HOW TO COMPLETE THIS TASK — Restate verbatim the span of lines below between the line with "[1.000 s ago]" and the line with "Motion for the", including those two lines, and only that span.

DATA EXCERPT —
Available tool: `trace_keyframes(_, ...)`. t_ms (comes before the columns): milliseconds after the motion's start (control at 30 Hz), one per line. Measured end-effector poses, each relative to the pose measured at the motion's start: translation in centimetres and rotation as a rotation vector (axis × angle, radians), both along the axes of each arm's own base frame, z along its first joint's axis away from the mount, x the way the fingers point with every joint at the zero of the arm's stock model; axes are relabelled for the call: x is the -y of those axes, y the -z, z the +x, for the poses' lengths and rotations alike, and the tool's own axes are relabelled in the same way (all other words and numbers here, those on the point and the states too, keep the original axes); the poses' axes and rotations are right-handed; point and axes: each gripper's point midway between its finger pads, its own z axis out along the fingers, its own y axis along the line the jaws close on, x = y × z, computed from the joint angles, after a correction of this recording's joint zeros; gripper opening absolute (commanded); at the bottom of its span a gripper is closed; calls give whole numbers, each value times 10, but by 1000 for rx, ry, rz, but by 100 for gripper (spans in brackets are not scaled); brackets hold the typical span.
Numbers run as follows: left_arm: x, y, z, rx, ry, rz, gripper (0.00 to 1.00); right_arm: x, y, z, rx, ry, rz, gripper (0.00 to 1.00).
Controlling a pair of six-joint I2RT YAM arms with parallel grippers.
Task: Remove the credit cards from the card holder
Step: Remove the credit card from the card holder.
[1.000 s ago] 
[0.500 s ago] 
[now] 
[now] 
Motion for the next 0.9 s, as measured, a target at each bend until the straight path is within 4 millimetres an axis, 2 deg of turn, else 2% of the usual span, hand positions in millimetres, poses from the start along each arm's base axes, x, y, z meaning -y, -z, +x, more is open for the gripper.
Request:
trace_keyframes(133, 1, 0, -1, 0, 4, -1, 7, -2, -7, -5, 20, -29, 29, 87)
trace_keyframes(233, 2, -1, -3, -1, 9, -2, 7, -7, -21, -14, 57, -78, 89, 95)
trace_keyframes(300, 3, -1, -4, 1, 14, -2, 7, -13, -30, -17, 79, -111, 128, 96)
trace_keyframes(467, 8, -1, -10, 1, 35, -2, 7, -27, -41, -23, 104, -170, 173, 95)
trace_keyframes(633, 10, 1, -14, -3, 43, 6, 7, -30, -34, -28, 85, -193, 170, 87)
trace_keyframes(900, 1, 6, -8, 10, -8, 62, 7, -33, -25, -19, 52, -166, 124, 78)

SOLUTION TO THE PROBLEM —
[1.000 s ago] 
[0.500 s ago] 
[now] 
[now] 
Motion for the next 0.9 s, as measured, a target at each bend until the straight path is within 4 millimetres an axis, 2 deg of turn, else 2% of the usual span, hand positions in millimetres, poses from the start along each arm's base axes, x, y, z meaning -y, -z, +x, more is open for the gripper.

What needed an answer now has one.